Echoes of the old watering hole at the reinvented Beaumaris Hotel
The Beau Kitchen and Cellar, on the site of the old Beaumaris Hotel, opened on November 17. Photo: Supplied

Echoes of the old watering hole at the reinvented Beaumaris Hotel

The first retail space has opened on the 1880s landmark Beaumaris Hotel site since its redevelopment into apartments by the Edge Group.

The Beau Kitchen and Cellar served its first customers on Thursday (November 17) and is already generating significant local interest. It is adjoined by the boutique wine shop Rack and Ruin.

The owner of the business, Alf France, has worked in hospitality for 35 years, including as regional manager of Grill’d Victoria and operations director of Geronimo Inns, in the UK. He has teamed up with general manager Steed Sherriff (Rose Diner and Bar, Port Melbourne) and executive chef Jeffrey Green (former head chef of Greens Restaurant, in London) to create the new wine venue with a wood-fired oven.
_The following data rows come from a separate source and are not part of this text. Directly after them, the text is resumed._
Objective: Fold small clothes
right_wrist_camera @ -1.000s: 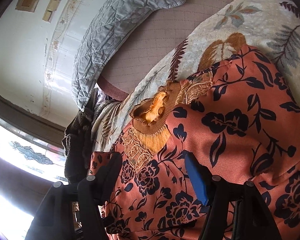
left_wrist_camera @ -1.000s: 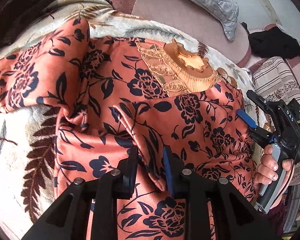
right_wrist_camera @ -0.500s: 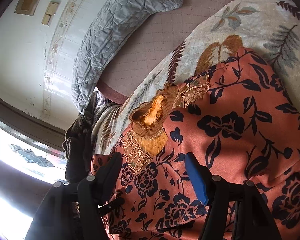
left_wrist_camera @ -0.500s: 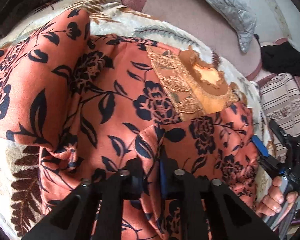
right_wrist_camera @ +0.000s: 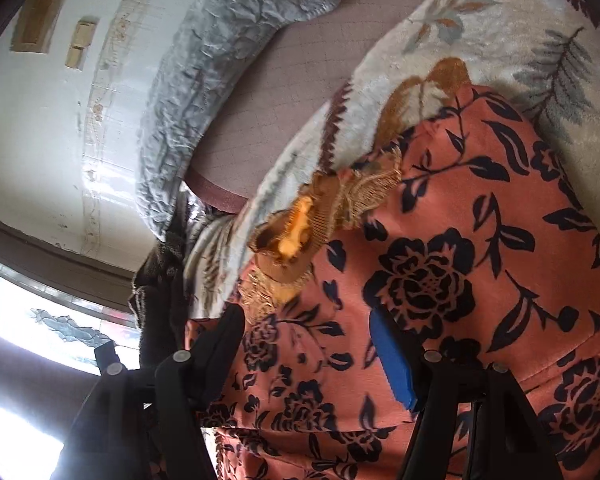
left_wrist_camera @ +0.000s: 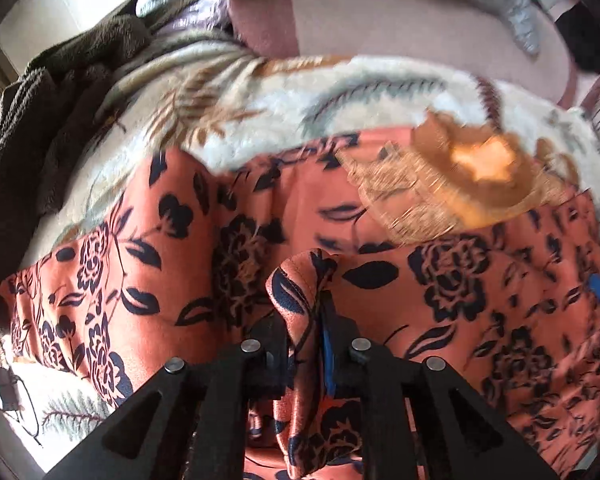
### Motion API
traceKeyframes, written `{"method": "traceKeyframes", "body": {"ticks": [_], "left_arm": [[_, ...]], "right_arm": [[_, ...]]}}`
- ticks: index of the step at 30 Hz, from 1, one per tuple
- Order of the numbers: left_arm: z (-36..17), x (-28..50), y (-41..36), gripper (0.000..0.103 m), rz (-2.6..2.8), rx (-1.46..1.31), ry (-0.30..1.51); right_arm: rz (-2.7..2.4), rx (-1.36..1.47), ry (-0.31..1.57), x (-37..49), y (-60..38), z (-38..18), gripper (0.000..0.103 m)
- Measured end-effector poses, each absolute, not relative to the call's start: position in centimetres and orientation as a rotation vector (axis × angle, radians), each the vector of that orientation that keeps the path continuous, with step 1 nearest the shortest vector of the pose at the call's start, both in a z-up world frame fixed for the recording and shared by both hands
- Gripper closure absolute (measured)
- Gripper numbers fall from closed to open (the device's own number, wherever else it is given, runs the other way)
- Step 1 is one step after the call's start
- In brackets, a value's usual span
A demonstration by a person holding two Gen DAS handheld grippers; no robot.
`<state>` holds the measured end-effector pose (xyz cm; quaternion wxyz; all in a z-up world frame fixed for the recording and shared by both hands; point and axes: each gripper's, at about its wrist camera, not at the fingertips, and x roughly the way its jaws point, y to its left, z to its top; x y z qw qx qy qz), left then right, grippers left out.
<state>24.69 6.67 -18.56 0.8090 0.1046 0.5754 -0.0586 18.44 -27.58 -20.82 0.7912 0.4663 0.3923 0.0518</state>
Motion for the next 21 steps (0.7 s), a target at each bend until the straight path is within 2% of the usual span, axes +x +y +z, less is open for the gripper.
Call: {"method": "traceKeyframes", "body": {"ticks": [2,5,7,9,10,13,16,20,21], "left_arm": [[-18.5,23.5,8.3,0.086,-0.145,0.165,1.217],[-15.0,20.0,12.3,0.074,-0.161,0.075,1.111],[-12.5,17.1,16.2,0.058,-0.101,0.057,1.026],[-10.5,14.4,21.3,0.034,0.001,0.004,0.972],[-9.7,13.2,23.9,0.031,0.063,-0.045,0.956],[-8.7,10.2,33.1,0.025,0.199,-0.302,0.928],[-10.0,8.6,40.2,0.025,0.300,-0.555,0.943],[-11.8,8.9,44.3,0.027,0.322,-0.754,0.896],[-12.3,9.5,44.9,0.030,0.312,-0.806,0.886]], "right_arm": [[0.030,1.005,0.985,19.1,-27.8,-23.1,0.037],[0.044,1.062,0.947,18.8,-28.2,-23.3,0.036],[0.087,1.050,0.886,18.5,-28.0,-21.9,0.036],[0.107,1.008,0.838,18.1,-27.3,-20.5,0.036],[0.113,0.984,0.818,17.9,-26.8,-19.9,0.036],[0.131,0.941,0.795,17.4,-25.7,-18.9,0.036],[0.131,0.897,0.791,17.2,-24.7,-18.4,0.036],[0.138,0.872,0.787,17.0,-23.8,-18.4,0.036],[0.140,0.869,0.787,17.1,-23.7,-18.5,0.036]]}}
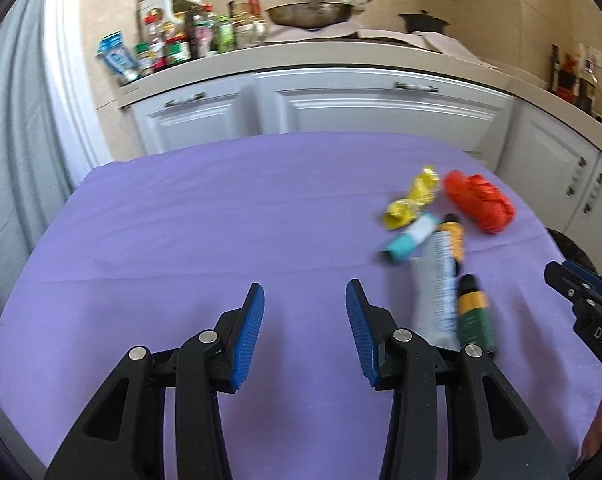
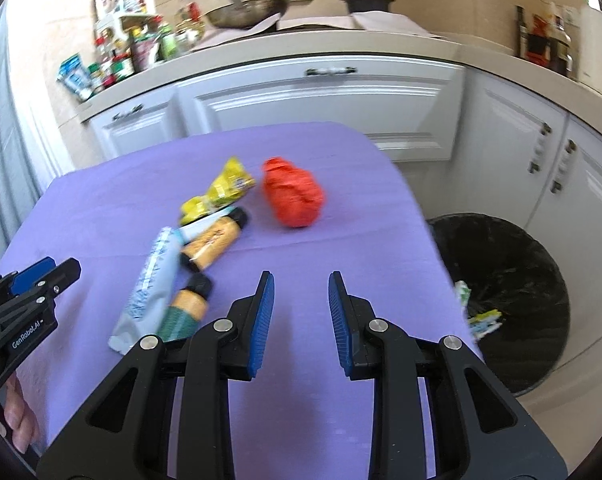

He expects to create 20 to 30 jobs.

The ???? wine shop at the Beau kitchen and wine bar. The Rack and Ruin wine shop, next to the Beau Kitchen and Cellar. Photo: Supplied

Beau Kitchen and Cellar has a modern concrete look with timber and marble highlights. Blockwork walls, concrete floors, and well-spaced bentwood chairs and café tables are anchored by a marble central bar, with more seating on the terrace and footpath out front.

Edge Group did the initial retail fit out, while the pared-back timber cabinetry is by Swiss craftsman Urs Theirstein of Arta Furniture.

Extending the crafted theme, the venue’s business cards are printed on recycled beer boxes, the benches out front are from timbers recycled from the old pub and the marble bar is made of leftovers from the residential development, Mr France said.

The wine-centric venue also serves breakfast, lunch and dinner. Inspired by chef Jeffrey Green’s European travels over 15 years, the seasonally driven menu draws on produce from Milawa chicken, John Dee beef and Gamekeepers saltbush lamb with heirloom vegetables, leaves and herbs from Glemora Heritage in Victoria.

At the heart of the kitchen is ‘Bertha’ a large orange wood-fired oven shipped from London, and is the first of its kind in Australia, Mr France said. It will be used to burn charcoal and wood for grilling steaks, spitchcock, chicken and fish. “She is very handsome.”

Wines by the glass will change daily as the wine bar draws on 250-plus retail wines on offer at wine shop Rack and Ruin next door. When it is open, wine bar patrons can wander in and buy a bottle for their table.

Offering something different for locals, the wine shop offers self-serving taps for bottles of white and red wine, and Stomping Ground’s Pale Ale ready to pour into a ‘Squealer’ for a take home-craft beer.

The opening of a new kitchen bar and wine shop on the site of the pub – “the Beauie” as it was known to locals – makes a nod to the site’s past as a community watering hole. Three of the remaining retail spaces are yet to be tenanted.